#### [What is needed]
Repeat exactly, please, the lines that begin at the start of the listing and end at the line holding "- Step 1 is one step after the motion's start".

#### [Recorded data]
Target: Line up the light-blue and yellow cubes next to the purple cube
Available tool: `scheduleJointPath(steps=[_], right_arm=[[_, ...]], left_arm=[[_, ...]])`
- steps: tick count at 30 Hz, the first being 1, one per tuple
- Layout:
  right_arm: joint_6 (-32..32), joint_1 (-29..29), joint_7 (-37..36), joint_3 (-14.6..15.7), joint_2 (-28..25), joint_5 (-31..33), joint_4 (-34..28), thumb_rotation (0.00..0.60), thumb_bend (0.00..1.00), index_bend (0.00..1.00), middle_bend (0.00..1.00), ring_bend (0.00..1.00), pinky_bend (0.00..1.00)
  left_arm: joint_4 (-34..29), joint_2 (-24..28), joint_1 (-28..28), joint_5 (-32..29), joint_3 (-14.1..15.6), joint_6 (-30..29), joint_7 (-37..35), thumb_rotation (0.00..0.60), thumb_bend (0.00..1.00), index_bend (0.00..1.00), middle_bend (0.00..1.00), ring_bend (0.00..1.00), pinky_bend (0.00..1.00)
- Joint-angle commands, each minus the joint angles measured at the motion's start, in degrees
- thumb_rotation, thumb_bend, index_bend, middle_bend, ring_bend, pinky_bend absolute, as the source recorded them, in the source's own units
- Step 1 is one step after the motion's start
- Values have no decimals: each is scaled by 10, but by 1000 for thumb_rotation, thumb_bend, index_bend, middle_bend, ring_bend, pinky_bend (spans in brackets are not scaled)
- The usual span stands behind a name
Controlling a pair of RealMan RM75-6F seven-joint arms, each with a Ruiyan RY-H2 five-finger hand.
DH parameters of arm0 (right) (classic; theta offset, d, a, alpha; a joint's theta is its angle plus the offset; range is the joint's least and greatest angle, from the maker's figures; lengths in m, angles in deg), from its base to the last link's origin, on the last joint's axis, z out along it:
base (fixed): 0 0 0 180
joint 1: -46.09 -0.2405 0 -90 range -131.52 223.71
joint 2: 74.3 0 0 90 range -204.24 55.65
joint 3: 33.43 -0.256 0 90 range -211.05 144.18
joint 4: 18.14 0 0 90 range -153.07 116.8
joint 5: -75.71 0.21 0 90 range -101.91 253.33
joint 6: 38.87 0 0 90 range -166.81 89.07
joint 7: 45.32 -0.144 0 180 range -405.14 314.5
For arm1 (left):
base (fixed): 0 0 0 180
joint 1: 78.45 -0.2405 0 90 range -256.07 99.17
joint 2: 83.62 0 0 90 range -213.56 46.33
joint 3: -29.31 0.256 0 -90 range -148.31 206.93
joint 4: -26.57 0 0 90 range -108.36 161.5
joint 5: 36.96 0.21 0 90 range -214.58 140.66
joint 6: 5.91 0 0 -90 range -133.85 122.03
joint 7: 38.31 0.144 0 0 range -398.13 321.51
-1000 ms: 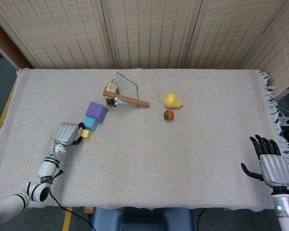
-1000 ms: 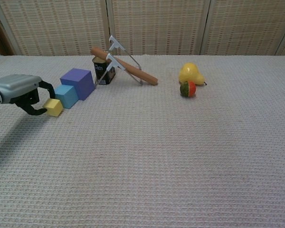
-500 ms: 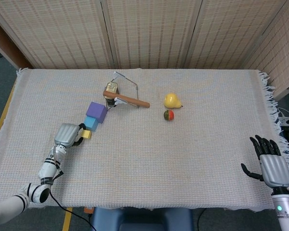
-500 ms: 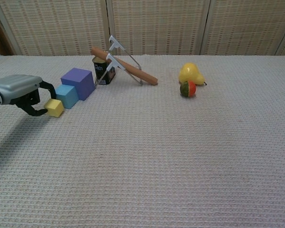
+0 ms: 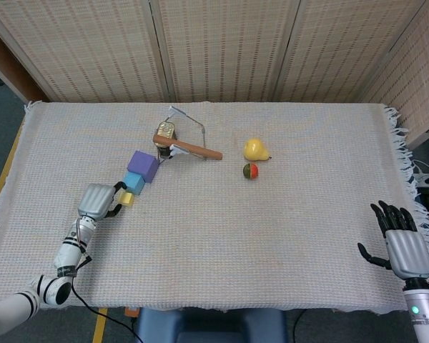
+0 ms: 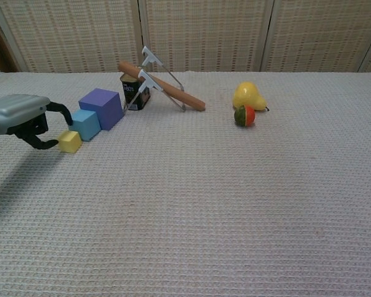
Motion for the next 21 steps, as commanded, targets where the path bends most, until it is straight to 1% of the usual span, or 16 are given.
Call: scheduleJointPath(steps=[1,5,8,13,14,15,16,21], right_arm=[[0,0,0,0,0,0,0,342,105,0,0,0,0],[-2,1,0,1,0,-3,-1,342,104,0,0,0,0],[-3,1,-1,2,0,-6,-2,342,104,0,0,0,0],[-5,2,-1,3,-1,-9,-3,344,104,0,0,0,0],[-6,2,-1,3,-1,-9,-3,343,104,0,0,0,0],[-6,2,-2,3,-1,-9,-3,343,104,0,0,0,0],[-6,2,-2,4,-2,-11,-3,344,105,0,0,0,0],[-10,4,-4,4,-3,-14,-5,342,105,0,0,0,0]], left_arm=[[-18,9,-10,8,6,-16,2,600,363,330,1000,1000,1000],[-37,16,-20,16,14,-31,2,600,364,391,1000,1000,1000],[-52,21,-28,27,17,-50,-2,600,367,418,1000,1000,1000],[-68,28,-38,39,23,-71,-7,600,369,431,1000,1000,1000],[-72,30,-41,41,25,-74,-7,600,369,432,1000,1000,1000],[-79,34,-48,46,34,-77,-5,600,372,430,1000,1000,1000],[-81,37,-51,44,46,-64,6,600,380,419,1000,1000,1000],[-92,43,-49,22,55,-21,43,600,425,348,1000,1000,1000]])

#### [Completed task]
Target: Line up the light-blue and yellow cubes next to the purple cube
Available tool: `scheduleJointPath(steps=[_], right_arm=[[_, ...]], left_arm=[[_, ...]])`
- steps: tick count at 30 Hz, the first being 1, one per tuple
- Layout:
  right_arm: joint_6 (-32..32), joint_1 (-29..29), joint_7 (-37..36), joint_3 (-14.6..15.7), joint_2 (-28..25), joint_5 (-31..33), joint_4 (-34..28), thumb_rotation (0.00..0.60), thumb_bend (0.00..1.00), index_bend (0.00..1.00), middle_bend (0.00..1.00), ring_bend (0.00..1.00), pinky_bend (0.00..1.00)
  left_arm: joint_4 (-34..29), joint_2 (-24..28), joint_1 (-28..28), joint_5 (-32..29), joint_3 (-14.1..15.6), joint_6 (-30..29), joint_7 (-37..35), thumb_rotation (0.00..0.60), thumb_bend (0.00..1.00), index_bend (0.00..1.00), middle_bend (0.00..1.00), ring_bend (0.00..1.00), pinky_bend (0.00..1.00)
- Joint-angle commands, each minus the joint angles measured at the motion's start, in degrees
- thumb_rotation, thumb_bend, index_bend, middle_bend, ring_bend, pinky_bend absolute, as the source recorded them, in the source's own units
- Step 1 is one step after the motion's start

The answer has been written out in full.